WHAT THE TASK ASKS: Your answer should be one number: the count of lines below that contain "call".

DATA SECTION:

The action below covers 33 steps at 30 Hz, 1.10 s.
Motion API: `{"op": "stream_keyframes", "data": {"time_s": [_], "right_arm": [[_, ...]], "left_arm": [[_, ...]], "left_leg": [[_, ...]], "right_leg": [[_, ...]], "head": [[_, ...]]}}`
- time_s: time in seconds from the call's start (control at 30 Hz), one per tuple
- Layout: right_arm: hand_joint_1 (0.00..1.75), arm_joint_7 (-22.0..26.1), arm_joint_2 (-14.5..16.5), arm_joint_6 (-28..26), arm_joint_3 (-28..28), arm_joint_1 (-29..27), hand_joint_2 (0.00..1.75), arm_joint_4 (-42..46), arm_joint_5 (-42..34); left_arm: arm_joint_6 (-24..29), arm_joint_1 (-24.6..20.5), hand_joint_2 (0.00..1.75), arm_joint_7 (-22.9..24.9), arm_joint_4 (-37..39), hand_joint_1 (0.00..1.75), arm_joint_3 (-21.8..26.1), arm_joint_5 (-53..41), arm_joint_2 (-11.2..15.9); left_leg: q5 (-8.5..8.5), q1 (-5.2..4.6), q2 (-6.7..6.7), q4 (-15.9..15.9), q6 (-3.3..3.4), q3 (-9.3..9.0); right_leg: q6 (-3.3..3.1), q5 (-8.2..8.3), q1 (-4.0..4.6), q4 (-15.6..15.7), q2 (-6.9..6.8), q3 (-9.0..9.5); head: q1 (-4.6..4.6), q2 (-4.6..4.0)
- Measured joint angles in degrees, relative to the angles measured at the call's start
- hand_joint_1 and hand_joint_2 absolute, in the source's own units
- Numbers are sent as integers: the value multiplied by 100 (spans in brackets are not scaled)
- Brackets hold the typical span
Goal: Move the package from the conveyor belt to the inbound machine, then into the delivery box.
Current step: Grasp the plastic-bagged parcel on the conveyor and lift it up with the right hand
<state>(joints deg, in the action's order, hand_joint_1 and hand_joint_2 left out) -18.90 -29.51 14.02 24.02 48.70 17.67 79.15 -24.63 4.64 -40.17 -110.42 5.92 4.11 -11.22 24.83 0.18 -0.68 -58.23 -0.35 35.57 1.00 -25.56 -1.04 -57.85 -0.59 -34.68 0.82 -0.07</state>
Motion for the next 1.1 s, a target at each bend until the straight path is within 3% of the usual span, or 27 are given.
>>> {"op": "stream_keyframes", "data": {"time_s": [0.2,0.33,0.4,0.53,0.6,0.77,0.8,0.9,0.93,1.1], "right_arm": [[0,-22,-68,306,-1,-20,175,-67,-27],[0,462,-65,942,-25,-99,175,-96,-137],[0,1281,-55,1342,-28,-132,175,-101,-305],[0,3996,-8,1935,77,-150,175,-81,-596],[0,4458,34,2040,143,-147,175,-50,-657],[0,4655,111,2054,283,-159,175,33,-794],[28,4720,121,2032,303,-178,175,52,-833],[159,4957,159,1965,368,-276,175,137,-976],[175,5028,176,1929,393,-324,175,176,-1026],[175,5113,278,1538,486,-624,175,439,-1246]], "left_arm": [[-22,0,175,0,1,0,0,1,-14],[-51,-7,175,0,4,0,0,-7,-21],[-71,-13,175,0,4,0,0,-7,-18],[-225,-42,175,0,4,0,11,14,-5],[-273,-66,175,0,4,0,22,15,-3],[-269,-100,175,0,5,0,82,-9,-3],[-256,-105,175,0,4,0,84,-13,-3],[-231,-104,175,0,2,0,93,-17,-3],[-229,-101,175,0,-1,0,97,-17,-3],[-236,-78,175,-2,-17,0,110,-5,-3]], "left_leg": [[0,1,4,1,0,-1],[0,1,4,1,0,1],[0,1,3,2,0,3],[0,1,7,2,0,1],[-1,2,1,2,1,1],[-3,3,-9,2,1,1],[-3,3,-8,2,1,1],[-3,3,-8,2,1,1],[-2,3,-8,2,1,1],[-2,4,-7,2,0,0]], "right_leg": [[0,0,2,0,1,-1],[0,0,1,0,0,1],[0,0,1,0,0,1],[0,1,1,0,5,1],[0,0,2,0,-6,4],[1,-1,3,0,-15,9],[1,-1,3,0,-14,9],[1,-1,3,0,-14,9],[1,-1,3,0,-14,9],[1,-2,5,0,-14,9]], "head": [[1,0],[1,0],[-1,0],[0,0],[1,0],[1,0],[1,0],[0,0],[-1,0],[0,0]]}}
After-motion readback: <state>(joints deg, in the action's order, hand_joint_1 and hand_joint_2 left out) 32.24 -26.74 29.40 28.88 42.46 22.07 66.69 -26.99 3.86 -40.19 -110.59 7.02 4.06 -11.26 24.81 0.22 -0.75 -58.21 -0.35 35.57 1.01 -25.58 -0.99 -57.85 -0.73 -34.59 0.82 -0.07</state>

RESPONSE TO THIS EXERCISE: 2